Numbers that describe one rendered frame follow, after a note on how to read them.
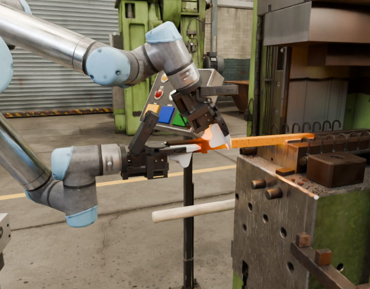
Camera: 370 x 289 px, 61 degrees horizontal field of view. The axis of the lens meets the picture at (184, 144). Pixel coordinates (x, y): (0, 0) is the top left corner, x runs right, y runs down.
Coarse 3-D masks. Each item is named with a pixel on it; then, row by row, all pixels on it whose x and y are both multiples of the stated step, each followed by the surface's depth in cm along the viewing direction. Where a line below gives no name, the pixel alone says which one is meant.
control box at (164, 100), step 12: (204, 72) 128; (216, 72) 127; (156, 84) 146; (168, 84) 140; (204, 84) 126; (216, 84) 128; (168, 96) 138; (204, 96) 124; (216, 96) 129; (144, 108) 146; (180, 132) 131; (192, 132) 123
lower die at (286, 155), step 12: (312, 132) 106; (324, 132) 101; (276, 144) 95; (288, 144) 90; (300, 144) 88; (312, 144) 88; (324, 144) 89; (336, 144) 90; (348, 144) 92; (360, 144) 94; (264, 156) 101; (276, 156) 95; (288, 156) 90; (300, 156) 87; (300, 168) 88
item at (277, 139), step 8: (256, 136) 90; (264, 136) 90; (272, 136) 90; (280, 136) 91; (288, 136) 91; (296, 136) 92; (312, 136) 94; (168, 144) 80; (176, 144) 80; (184, 144) 81; (200, 144) 83; (208, 144) 83; (224, 144) 85; (232, 144) 85; (240, 144) 86; (248, 144) 87; (256, 144) 88; (264, 144) 89; (272, 144) 90
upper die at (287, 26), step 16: (272, 16) 92; (288, 16) 85; (304, 16) 80; (320, 16) 79; (336, 16) 80; (352, 16) 82; (368, 16) 84; (272, 32) 92; (288, 32) 86; (304, 32) 80; (320, 32) 80; (336, 32) 81; (352, 32) 83; (368, 32) 85
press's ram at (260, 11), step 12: (264, 0) 95; (276, 0) 89; (288, 0) 85; (300, 0) 80; (312, 0) 77; (324, 0) 76; (336, 0) 76; (348, 0) 76; (360, 0) 76; (264, 12) 95
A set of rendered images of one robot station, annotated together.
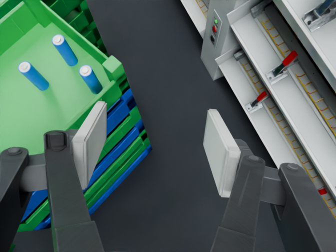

[ASSIGNMENT]:
Would you please copy every line in the data that contains the word "item"?

[EXERCISE SOLUTION]:
Coarse 3-D masks. Each item is named with a pixel on it; then, row by row, all pixels on it whose x and y are both multiples of the stated step, each followed by the surface's depth in cm along the viewing direction. Where a line below gives no name, the pixel alone says which one is meant.
item at (277, 139), step 8: (256, 136) 90; (264, 136) 90; (272, 136) 90; (280, 136) 91; (288, 136) 91; (296, 136) 92; (312, 136) 94; (168, 144) 80; (176, 144) 80; (184, 144) 81; (200, 144) 83; (208, 144) 83; (224, 144) 85; (232, 144) 85; (240, 144) 86; (248, 144) 87; (256, 144) 88; (264, 144) 89; (272, 144) 90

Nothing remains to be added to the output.